(WHAT THE TASK REQUIRES)
For this exercise, repeat the whole listing below exactly. Leave the pictures out.

(DATASET CONTENT)

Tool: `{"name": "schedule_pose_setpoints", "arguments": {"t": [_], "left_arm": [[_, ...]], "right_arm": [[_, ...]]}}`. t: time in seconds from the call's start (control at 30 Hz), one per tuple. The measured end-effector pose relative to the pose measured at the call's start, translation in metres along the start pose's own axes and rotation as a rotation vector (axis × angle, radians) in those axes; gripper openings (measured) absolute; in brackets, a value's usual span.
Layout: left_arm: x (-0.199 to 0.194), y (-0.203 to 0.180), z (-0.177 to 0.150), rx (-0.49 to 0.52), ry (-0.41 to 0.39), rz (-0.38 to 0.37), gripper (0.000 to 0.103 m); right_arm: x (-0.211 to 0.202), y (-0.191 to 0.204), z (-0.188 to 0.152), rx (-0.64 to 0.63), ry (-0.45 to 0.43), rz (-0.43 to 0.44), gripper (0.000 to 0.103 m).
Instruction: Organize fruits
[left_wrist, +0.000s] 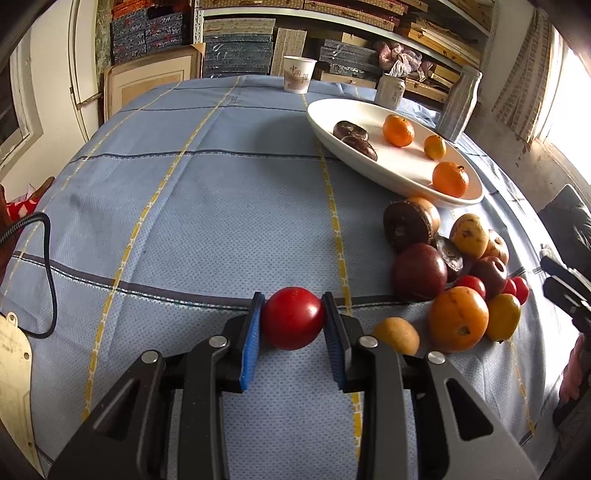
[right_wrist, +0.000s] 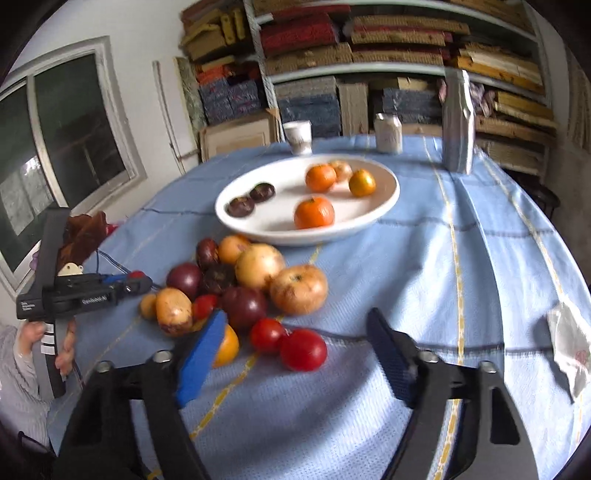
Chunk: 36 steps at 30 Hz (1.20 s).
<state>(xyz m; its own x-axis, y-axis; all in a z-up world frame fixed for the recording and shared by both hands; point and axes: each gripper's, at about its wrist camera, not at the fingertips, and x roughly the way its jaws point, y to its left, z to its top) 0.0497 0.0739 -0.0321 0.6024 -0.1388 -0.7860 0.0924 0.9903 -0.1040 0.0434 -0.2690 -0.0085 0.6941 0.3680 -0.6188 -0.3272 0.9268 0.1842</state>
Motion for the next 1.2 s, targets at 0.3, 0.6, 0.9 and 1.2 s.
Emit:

(FINAL ANSWER)
Tool: `{"name": "schedule_pose_setpoints", "arguments": {"t": [_], "left_arm": [[_, ...]], "right_arm": [[_, ...]]}}`. t: time in seconds from the call's start (control at 30 Hz), one per tuple. The measured end-effector pose relative to the pose measured at the call's start, translation in metres along the start pose's own axes and rotation as a rotation vector (axis × angle, radians) in those axes; gripper openings (measured) absolute; in brackets, a value's usual span.
Layout: left_arm: x (-0.199 to 0.194), y (-0.203 to 0.180), z (-0.177 to 0.150), rx (-0.49 to 0.52), ry (-0.41 to 0.39), rz (-0.38 to 0.37), gripper (0.000 to 0.103 m); right_arm: x (-0.211 to 0.202), y (-0.191 to 0.204), z (-0.188 to 0.152), rx (-0.64 to 0.63), ry (-0.45 to 0.43), rz (-0.43 to 0.44), gripper (0.000 to 0.103 m).
Instruction: Organize fruits
[left_wrist, +0.000s] 
[right_wrist, +0.000s] 
Chunk: 36 steps at 30 Hz (1.20 s).
<state>(xyz m; its own x-axis, y-axis; all in a z-up world frame fixed for the recording and shared by both hands; point and axes: each gripper's, at about its wrist camera, not at the fingertips, and x roughly the way its jaws point, y to its left, z to its top) 0.0497 0.0739 -0.0321 0.6024 -0.1388 -0.7860 0.0924 0.9903 -0.1040 0.0434 -0.2690 -0.0085 0.6941 0.3680 -0.6188 -0.3272 0.9268 0.1842</state>
Motion for the next 1.2 s, targets at 0.3, 0.6, 0.9 and 1.2 s.
Emit:

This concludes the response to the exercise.